### TASK TO CARRY OUT
From the first line of the data below, repeat each line exactly until you reach the line with "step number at"; include that line too.

### RAW DATA
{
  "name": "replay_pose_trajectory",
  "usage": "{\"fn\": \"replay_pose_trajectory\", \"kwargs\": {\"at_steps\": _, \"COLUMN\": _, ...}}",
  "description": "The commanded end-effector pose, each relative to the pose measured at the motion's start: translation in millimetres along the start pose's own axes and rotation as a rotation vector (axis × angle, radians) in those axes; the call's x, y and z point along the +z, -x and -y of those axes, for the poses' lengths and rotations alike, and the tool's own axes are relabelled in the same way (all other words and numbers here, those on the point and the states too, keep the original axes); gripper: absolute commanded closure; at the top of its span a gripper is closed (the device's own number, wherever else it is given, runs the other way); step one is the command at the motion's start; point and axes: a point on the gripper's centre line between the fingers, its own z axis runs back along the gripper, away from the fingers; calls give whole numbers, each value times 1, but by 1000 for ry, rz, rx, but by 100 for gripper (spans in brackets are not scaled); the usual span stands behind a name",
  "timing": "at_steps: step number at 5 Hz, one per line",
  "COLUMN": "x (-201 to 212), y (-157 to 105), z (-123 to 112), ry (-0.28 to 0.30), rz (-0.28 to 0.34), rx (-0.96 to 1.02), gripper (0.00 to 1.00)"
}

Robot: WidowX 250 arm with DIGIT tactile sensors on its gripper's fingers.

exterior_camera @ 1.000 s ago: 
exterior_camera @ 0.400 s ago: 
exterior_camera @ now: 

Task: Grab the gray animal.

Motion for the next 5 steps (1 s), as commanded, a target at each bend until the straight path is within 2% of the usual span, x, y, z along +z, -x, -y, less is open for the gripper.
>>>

### YOUR SOLUTION
{
  "name": "replay_pose_trajectory",
  "usage": "{\"fn\": \"replay_pose_trajectory\", \"kwargs\": {\"at_steps\": _, \"COLUMN\": _, ...}}",
  "description": "The commanded end-effector pose, each relative to the pose measured at the motion's start: translation in millimetres along the start pose's own axes and rotation as a rotation vector (axis × angle, radians) in those axes; the call's x, y and z point along the +z, -x and -y of those axes, for the poses' lengths and rotations alike, and the tool's own axes are relabelled in the same way (all other words and numbers here, those on the point and the states too, keep the original axes); gripper: absolute commanded closure; at the top of its span a gripper is closed (the device's own number, wherever else it is given, runs the other way); step one is the command at the motion's start; point and axes: a point on the gripper's centre line between the fingers, its own z axis runs back along the gripper, away from the fingers; calls give whole numbers, each value times 1, but by 1000 for ry, rz, rx, but by 100 for gripper (spans in brackets are not scaled); the usual span stands behind a name",
  "timing": "at_steps: step number at 5 Hz, one per line",

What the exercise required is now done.